**TASK INSTRUCTIONS**
For the material below, please count the lines containing "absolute". Reply with the count alone.

------------------------------------

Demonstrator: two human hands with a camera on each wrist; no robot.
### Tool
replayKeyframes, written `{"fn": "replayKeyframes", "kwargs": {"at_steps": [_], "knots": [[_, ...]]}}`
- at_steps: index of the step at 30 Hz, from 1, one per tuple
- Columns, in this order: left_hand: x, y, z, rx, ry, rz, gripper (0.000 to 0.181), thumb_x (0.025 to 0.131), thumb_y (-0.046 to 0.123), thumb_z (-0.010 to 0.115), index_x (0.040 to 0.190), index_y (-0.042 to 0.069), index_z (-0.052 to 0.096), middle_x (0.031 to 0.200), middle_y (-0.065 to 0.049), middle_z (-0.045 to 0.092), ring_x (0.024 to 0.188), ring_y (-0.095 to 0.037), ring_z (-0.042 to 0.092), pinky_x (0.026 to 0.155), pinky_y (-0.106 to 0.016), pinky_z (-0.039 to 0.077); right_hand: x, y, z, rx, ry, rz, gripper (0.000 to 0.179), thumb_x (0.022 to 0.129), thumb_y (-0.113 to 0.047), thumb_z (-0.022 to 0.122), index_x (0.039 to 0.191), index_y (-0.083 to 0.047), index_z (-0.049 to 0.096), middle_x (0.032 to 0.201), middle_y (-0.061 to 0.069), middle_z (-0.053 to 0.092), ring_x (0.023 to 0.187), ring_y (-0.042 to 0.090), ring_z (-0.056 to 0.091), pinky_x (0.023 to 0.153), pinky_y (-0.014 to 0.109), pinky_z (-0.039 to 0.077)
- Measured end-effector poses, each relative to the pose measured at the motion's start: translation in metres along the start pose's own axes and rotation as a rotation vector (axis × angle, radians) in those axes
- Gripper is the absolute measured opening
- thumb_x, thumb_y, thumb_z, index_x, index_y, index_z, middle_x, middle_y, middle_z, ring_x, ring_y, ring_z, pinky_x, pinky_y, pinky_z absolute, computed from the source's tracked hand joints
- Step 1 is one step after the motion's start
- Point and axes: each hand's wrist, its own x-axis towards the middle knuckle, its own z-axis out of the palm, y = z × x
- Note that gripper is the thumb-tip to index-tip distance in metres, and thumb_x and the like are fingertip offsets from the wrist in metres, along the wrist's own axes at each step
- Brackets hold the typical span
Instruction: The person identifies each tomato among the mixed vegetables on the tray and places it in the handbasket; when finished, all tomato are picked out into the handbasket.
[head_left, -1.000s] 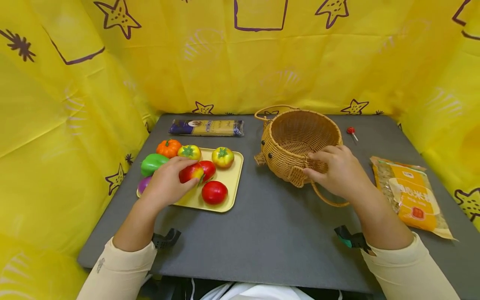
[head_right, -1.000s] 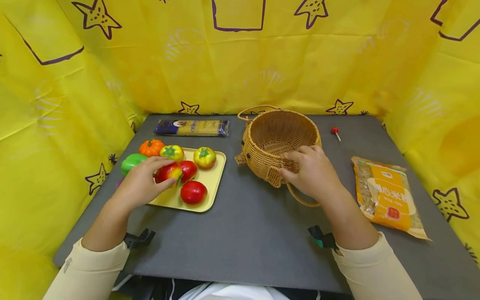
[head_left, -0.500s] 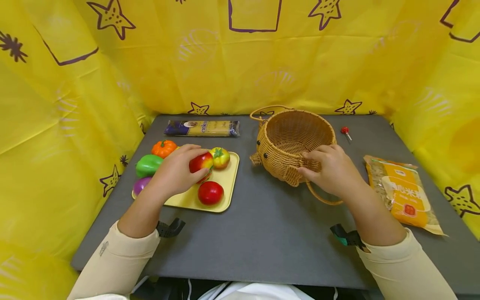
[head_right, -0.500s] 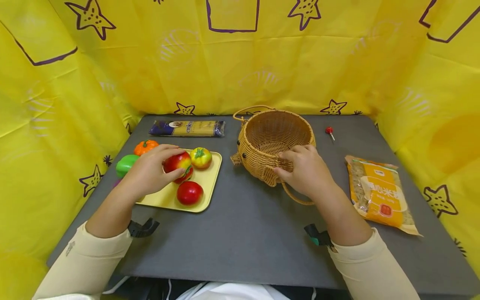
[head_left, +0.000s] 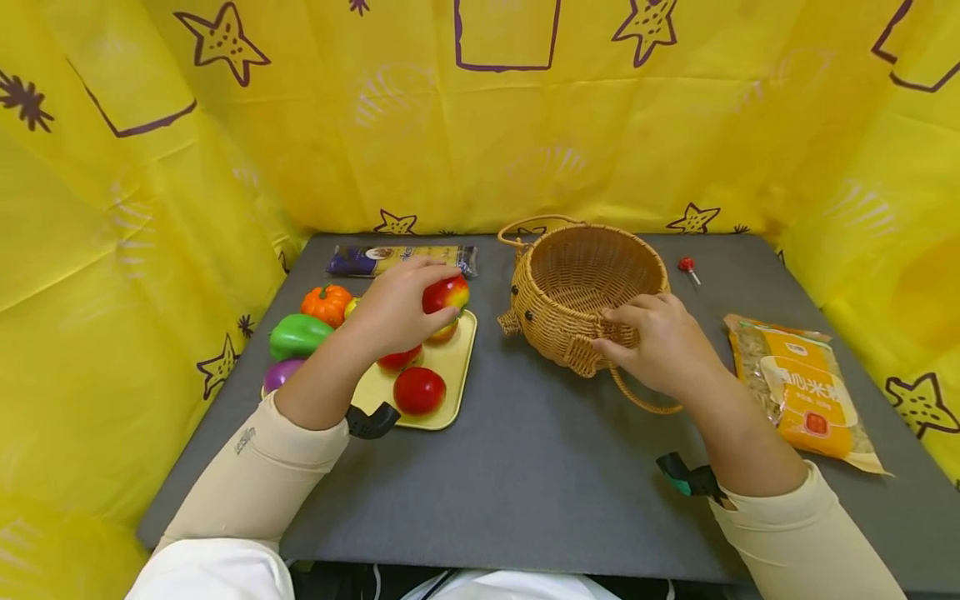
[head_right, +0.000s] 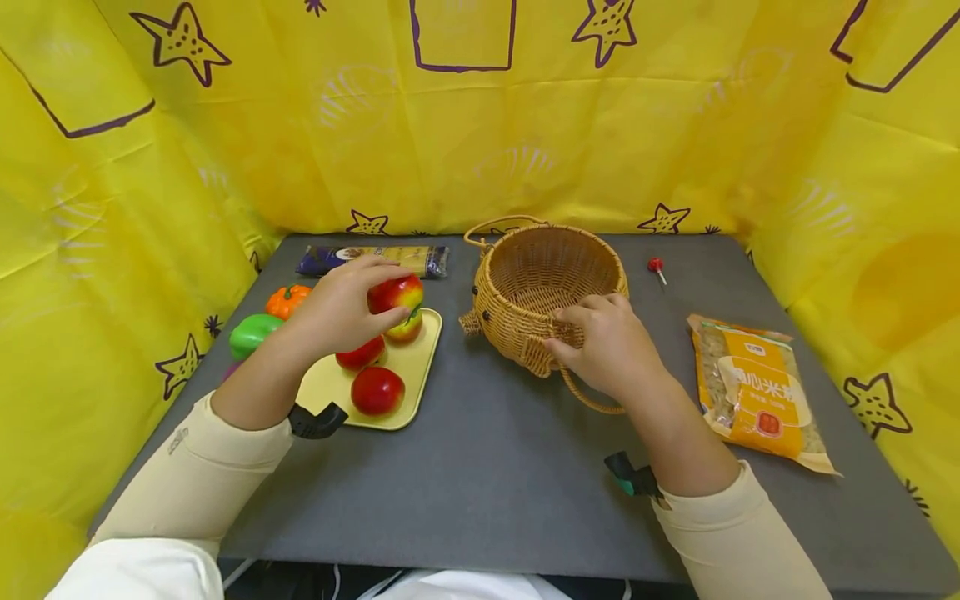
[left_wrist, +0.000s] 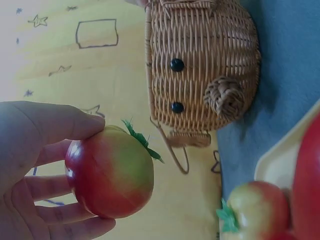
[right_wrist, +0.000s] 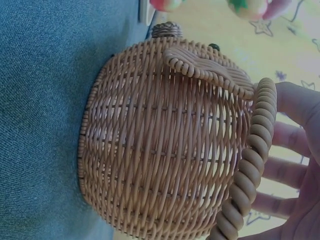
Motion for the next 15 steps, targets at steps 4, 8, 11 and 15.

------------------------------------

**TASK OUTPUT**
2